Task to complete: Output the line that contains "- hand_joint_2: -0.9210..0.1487" and each line after it in the listing, exactly as they appear, through the very last line.

Provided material:
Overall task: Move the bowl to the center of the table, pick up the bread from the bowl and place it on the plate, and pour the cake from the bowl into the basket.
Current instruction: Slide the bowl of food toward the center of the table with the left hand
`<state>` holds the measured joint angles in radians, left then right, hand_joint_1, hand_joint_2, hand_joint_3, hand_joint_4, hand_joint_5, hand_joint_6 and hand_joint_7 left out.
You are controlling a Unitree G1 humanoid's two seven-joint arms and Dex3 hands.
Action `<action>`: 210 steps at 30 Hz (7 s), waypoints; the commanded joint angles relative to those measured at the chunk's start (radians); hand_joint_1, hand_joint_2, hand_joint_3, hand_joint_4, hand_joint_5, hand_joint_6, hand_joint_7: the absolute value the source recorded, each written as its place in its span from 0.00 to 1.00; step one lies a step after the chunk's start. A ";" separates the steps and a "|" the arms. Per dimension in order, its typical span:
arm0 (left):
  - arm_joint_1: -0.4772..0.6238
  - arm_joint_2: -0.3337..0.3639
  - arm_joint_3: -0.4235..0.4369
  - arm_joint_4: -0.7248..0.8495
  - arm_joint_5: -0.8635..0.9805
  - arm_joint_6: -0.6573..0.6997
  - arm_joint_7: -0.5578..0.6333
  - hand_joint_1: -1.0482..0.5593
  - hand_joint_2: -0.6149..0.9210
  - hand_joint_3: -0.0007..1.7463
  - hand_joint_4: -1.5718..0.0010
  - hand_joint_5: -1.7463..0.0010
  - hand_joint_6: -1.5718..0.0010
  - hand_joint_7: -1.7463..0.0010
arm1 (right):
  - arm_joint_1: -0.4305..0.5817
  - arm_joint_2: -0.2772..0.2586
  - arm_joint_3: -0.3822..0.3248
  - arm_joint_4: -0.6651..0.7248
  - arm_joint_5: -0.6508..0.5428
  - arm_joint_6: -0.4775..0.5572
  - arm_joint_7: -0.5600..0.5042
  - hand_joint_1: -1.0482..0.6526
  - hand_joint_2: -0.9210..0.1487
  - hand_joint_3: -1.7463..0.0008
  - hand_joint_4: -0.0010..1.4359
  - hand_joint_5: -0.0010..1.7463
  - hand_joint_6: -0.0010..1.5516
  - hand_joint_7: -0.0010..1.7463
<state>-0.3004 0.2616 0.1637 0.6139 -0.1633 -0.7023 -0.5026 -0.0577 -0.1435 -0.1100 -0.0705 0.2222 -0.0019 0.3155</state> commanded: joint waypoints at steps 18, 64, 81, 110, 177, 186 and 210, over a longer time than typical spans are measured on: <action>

Output below:
  - hand_joint_2: -0.9210..0.1487
  - hand_joint_3: -1.7463..0.0008
  - hand_joint_4: -0.0010..1.4359
  - hand_joint_5: -0.0010..1.7463
  - hand_joint_6: -0.0010..1.5516
  - hand_joint_7: -0.0010..1.7463
<state>-0.3004 0.2616 0.1637 0.6139 -0.1633 -0.7023 -0.5026 -0.0577 -0.1435 -0.1100 -0.0705 0.2222 -0.0019 0.3155</state> commanded: joint waypoints at steps 18, 64, 81, 110, 177, 186 and 210, over a longer time than typical spans are measured on: <action>

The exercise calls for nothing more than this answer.